Assigned task →
In the records below, which lines include "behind"? Copy them.

======== Provided data ========

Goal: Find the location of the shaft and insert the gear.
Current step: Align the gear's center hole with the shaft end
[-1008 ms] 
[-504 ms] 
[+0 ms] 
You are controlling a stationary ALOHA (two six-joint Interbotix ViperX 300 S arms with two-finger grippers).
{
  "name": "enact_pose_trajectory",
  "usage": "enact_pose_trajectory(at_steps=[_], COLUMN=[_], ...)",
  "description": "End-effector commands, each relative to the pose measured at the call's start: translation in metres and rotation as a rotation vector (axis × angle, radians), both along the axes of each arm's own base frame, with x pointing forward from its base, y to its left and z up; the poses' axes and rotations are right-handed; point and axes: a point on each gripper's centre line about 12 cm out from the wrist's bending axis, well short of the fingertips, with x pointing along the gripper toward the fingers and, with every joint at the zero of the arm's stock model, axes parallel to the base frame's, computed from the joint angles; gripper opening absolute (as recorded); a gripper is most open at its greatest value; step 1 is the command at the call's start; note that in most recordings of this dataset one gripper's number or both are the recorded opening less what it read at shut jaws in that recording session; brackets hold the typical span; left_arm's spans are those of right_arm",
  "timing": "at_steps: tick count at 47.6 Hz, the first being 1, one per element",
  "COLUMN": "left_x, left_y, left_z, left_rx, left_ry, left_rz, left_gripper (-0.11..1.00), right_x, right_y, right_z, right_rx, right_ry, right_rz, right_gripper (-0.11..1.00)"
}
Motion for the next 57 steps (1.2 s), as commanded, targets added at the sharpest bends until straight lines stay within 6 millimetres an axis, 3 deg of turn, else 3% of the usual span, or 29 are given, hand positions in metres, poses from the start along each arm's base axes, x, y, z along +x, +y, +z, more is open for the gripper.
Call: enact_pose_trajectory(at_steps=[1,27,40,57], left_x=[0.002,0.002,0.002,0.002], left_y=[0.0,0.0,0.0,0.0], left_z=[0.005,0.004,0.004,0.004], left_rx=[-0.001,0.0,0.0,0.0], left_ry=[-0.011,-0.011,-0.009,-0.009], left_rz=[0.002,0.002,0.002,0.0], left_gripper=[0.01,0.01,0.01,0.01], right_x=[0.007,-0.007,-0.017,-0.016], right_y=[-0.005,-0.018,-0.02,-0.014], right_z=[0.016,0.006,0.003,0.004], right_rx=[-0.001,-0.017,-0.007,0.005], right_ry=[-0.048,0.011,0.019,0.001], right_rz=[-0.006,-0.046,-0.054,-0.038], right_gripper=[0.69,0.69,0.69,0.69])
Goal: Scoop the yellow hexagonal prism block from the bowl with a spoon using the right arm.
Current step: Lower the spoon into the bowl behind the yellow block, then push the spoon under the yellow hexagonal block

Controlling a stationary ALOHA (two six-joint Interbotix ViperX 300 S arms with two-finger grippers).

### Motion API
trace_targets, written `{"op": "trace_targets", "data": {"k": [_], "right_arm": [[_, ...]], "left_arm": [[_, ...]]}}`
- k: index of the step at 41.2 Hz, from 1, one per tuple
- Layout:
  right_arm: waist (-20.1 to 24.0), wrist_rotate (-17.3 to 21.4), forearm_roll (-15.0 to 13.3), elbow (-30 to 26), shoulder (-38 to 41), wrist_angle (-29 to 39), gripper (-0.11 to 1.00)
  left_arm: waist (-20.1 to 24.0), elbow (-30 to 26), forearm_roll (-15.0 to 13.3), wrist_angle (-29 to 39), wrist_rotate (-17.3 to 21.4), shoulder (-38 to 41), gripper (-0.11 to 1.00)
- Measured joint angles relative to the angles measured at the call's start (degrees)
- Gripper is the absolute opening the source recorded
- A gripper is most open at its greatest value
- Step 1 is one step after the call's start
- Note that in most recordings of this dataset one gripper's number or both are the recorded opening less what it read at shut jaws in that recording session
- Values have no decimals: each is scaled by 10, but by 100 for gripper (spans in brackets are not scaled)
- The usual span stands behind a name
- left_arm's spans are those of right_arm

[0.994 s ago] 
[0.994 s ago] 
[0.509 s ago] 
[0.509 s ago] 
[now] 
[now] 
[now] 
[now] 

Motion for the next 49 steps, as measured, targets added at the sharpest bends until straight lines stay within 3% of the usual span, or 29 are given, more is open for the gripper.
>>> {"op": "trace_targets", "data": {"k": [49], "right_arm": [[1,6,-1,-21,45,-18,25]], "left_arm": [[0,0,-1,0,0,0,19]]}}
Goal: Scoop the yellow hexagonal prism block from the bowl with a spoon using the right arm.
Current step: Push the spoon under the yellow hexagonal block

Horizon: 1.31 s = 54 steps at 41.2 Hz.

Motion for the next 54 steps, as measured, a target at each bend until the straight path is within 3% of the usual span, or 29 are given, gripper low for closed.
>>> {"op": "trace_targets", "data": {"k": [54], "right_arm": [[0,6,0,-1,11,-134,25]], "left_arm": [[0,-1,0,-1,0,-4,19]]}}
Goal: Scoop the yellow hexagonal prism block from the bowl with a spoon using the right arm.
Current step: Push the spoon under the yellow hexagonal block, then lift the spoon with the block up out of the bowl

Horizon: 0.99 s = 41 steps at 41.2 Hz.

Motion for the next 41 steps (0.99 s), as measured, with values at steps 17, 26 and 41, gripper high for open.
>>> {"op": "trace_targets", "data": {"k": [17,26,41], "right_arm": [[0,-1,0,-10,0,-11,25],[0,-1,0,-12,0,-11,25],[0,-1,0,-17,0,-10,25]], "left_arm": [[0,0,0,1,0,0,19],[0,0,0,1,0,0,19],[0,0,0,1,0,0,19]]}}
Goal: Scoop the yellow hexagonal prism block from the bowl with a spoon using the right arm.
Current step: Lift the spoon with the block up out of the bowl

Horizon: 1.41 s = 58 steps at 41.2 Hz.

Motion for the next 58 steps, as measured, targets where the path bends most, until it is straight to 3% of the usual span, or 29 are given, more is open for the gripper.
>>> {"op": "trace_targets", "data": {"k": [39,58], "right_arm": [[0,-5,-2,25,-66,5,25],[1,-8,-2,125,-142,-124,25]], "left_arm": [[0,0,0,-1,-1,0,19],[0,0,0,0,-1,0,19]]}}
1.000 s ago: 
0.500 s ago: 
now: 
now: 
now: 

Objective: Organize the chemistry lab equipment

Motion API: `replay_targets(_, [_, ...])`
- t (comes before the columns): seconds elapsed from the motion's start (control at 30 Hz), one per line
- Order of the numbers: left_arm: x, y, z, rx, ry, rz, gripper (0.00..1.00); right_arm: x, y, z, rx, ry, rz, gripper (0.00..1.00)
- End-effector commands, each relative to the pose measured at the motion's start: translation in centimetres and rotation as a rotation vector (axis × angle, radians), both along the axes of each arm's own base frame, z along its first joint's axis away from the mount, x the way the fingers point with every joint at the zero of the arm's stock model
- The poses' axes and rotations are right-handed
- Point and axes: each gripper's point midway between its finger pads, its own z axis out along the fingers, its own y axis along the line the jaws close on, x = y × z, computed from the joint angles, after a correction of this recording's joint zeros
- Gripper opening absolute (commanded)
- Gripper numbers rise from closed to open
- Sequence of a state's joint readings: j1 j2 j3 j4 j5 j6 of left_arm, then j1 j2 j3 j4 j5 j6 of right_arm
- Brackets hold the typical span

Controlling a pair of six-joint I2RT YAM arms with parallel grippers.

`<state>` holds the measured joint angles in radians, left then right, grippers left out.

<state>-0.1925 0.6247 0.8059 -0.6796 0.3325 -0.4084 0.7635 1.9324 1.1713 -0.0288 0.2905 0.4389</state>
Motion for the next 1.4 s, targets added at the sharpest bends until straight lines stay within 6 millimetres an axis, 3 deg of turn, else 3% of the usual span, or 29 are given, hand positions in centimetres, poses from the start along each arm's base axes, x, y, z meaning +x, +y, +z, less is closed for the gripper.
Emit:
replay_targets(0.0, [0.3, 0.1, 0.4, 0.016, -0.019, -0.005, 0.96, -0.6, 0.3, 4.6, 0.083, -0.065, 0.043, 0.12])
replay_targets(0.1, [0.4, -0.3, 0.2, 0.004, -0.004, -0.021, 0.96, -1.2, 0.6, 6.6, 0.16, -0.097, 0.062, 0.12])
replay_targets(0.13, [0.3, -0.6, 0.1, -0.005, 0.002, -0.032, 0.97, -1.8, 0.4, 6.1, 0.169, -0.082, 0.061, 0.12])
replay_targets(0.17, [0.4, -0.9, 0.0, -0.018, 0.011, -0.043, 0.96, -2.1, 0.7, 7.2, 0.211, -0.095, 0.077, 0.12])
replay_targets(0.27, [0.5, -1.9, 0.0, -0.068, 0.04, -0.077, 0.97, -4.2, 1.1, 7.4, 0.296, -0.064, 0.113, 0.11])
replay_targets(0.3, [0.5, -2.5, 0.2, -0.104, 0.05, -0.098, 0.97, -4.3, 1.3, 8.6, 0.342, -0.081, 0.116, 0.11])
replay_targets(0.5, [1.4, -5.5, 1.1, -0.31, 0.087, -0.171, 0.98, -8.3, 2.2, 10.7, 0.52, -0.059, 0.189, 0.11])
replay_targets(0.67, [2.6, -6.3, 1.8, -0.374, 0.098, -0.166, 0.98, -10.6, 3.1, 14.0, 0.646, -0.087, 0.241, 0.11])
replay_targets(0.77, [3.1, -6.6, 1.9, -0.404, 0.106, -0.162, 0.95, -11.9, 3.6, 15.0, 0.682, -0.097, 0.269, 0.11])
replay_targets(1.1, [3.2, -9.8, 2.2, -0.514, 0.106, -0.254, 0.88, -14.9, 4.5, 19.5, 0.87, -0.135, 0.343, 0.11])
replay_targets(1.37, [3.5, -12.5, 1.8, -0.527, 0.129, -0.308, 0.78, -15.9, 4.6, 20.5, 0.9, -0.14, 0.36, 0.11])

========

Reply to the task →
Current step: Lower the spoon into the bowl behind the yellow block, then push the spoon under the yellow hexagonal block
- The usual span stands behind a name

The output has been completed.